Такой авангард ещё не мог считаться
изобразительным искусством.
Но Бога тоже не приняли современники –
Он слишком их опередил.
Подпольный скульптор,
за которым охотилась вся страна,
и бывший художник,
которого знали за рубежом,
по мнению местных мужчин,
завязал с живописью
и украсил свой дом
любимым произведением Бога-экспрессиониста.
Он не стал поклоняться Богу.
Он стал поклонником Его творчества.
А на её памятнике,
закрыв портрет,
впаял зеркало.
Хроникёр
Говорит на языке высунутом паяц,
речь на кончике скачет,
как блоха.
Женщина в ласке кусает
ребро ладони мужчины
и смотрит искоса,
выкрутив голову.
В безыдейности художник
набирает кружки воды
и выливает на стену.
Моряк тащит на корабль
шест такой длины,
чтобы посреди океана
волочить по дну,
и это приводит в ужас весь экипаж.
Шест застревает в каких-то глубинных трущобах
и остаётся торчать над водой.
На него не садятся птицы.
Чей-то прадед задумывает пропасть без вести,
но раньше впадает в маразм,
и мечта его осуществляется.
Я узнала его однажды
по улыбке краешком рта
в одном из тёмных заведений Конго.
Бросила «здрасьте»,
он отошёл
и лишь потом сдвинул шляпу.
Тогда же
кто-то из парочки на яхте
(точно не знаю, он или она)
потянул за шест, торчавший из моря,
и с грохотом к поверхности стала подниматься
цепями скреплённая двухсотлетняя флотилия.
Оба умерли от первых звуков.
Я всегда любила лишь маньяков,
а когда они начинали звать меня
спасительницей и святой,
это был пик моего извращения.
Хроникёр, просто хроникёр...
Он существует столько, сколько время,
и ничего не пишет –
когда-то он на миг остановился передохнуть.

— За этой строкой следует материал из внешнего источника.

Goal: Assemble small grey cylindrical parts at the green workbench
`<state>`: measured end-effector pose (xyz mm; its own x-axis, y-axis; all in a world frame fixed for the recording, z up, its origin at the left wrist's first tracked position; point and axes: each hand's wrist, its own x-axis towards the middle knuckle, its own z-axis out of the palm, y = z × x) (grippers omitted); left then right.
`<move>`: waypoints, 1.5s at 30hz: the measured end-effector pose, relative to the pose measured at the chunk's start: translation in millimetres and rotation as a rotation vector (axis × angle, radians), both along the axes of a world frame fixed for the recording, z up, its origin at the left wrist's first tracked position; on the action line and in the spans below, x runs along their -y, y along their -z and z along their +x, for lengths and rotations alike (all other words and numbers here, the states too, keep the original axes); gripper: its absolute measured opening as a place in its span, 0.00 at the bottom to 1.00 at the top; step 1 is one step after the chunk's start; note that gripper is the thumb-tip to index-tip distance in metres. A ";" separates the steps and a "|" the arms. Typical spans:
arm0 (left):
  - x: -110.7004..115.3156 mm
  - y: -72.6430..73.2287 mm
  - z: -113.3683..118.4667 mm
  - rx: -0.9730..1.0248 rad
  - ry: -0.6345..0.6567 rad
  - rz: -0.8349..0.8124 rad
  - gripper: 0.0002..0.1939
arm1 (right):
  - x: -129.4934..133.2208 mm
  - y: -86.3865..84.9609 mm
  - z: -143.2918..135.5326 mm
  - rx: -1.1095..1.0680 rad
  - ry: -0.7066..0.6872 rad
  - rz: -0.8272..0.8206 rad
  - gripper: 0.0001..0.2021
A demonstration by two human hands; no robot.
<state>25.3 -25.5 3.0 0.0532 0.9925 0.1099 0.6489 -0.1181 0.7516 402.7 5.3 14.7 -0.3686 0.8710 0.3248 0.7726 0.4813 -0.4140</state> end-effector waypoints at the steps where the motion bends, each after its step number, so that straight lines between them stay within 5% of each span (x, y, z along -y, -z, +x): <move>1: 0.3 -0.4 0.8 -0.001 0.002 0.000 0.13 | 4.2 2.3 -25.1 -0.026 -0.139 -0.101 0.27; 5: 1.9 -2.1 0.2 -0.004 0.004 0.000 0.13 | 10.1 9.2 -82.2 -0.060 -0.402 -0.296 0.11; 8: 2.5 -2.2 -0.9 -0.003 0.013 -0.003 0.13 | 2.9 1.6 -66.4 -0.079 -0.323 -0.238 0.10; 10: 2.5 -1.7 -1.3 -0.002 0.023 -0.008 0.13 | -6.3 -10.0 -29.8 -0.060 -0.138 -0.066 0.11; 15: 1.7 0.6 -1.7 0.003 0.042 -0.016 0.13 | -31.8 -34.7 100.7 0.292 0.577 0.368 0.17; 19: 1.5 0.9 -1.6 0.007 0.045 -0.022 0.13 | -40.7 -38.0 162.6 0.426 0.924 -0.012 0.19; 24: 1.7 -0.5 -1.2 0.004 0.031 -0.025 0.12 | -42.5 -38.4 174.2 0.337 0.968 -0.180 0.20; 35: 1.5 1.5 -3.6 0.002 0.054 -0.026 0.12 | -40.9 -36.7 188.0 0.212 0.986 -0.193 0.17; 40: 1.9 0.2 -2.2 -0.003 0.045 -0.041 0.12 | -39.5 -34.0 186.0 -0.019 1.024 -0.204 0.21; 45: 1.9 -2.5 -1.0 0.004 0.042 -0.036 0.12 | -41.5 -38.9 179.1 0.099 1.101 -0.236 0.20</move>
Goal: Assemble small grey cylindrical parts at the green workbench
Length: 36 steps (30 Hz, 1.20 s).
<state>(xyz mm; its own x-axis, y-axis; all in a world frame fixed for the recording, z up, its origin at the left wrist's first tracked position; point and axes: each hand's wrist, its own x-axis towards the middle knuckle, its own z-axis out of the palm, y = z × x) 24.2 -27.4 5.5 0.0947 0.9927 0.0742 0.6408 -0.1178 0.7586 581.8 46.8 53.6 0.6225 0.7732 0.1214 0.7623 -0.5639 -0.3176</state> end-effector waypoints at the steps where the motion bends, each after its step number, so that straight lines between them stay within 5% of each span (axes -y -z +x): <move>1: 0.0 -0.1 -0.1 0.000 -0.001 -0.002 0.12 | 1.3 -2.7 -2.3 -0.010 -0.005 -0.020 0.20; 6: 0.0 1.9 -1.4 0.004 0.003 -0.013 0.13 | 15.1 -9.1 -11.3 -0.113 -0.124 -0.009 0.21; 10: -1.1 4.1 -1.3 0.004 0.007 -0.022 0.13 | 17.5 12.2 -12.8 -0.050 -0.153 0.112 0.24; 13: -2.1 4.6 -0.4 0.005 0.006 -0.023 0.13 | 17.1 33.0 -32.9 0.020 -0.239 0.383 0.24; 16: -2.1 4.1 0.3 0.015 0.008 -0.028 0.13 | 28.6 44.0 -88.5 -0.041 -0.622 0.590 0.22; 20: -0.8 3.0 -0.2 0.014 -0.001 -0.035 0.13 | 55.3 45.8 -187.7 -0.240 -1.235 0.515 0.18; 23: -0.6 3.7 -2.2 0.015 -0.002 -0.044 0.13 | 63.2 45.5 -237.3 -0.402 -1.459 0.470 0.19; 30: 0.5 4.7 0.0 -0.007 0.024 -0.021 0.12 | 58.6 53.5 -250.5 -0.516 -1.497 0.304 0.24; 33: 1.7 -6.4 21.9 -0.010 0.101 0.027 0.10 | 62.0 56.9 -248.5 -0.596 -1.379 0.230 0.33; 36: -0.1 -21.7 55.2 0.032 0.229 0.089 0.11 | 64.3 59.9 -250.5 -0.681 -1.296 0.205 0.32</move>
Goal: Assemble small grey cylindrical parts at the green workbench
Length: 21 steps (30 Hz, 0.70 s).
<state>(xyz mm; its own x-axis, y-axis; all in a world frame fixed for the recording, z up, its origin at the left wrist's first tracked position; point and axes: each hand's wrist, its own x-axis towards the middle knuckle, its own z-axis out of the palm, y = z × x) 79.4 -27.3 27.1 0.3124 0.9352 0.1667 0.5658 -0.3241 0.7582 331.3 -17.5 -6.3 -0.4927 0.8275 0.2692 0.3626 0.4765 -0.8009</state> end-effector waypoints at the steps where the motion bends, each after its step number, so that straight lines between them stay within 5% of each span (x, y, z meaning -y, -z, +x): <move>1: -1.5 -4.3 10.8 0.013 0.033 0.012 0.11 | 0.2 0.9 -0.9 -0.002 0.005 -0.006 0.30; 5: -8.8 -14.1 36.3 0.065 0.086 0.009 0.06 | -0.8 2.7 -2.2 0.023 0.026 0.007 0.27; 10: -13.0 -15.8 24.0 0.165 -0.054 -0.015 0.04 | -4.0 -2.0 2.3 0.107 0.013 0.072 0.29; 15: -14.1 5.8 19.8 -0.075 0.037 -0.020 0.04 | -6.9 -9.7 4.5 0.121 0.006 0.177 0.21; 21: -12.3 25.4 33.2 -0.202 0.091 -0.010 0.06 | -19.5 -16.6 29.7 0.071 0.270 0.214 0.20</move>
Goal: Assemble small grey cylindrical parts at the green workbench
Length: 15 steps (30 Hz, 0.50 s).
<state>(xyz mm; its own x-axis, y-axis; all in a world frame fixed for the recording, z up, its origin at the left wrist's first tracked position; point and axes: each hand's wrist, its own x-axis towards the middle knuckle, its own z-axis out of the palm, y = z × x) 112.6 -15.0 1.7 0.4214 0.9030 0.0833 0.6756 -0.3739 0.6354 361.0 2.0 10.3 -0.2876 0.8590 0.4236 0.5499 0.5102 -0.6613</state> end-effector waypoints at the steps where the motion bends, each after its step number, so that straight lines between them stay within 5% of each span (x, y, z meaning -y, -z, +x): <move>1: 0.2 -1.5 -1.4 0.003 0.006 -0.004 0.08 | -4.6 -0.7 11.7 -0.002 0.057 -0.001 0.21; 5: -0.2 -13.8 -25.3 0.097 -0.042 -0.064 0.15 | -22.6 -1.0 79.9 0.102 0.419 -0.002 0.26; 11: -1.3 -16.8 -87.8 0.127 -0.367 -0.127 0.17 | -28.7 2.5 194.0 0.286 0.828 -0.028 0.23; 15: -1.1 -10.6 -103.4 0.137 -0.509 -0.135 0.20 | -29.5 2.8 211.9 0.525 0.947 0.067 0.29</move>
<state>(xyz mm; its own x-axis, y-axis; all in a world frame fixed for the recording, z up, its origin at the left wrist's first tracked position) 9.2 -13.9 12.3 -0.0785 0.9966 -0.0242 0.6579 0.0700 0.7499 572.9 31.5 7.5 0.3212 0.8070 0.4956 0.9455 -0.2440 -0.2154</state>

Женщина изгибается по-новому.
Мужчина бьёт её по лицу.
У художника из кружки
выплёскивается кровь.
А мы со стариком
гуляем по висячим садам Конго.
У нас одинаковые шляпы.
* * *
Я же была пироманкой – божественного огня…
Ты на меня смотрел сквозь стёклышко из угла.
Тело вжимали в пол три выдубленных ремня.
Я себя славно жгла, я себя славно жгла!
Ты стёклышко опускал, записывал за столом
Со слуха мои стихи, молча рыдал в кулак.
Музыка эта была – сущий металлолом.
После давал листки, дверь открывал: «Всех благ».
Что же там было с тобой? Что же там было с тобой?!
Не было сил подсмотреть – еле плелась домой.
Позже узнала, что ты занимался фигурной резьбой
По телу, для прочности раны порой обшивал тесьмой.
Мне об этом сказали врачи, кто вызвал – понять не могу.
За гóд без тебя сгорели амбары и сеновал.
Я извивалась, тёрлась спиной в подожжённом стогу.
Ты меня с пёсьей мордой день в день и час в час рисовал.
Дома наплывали на море, так виделось издалека.
Рыбацкие лодки плыли вверх дном – вниз рыбаком.
Будто пейзажную лирику этого уголка
На слух записал Творец, с автором не знаком.
Когда ты вернулся, вырвал из пола все три ремня.
Прикрутил кандалы. Я легла на раскрошенный старый лак.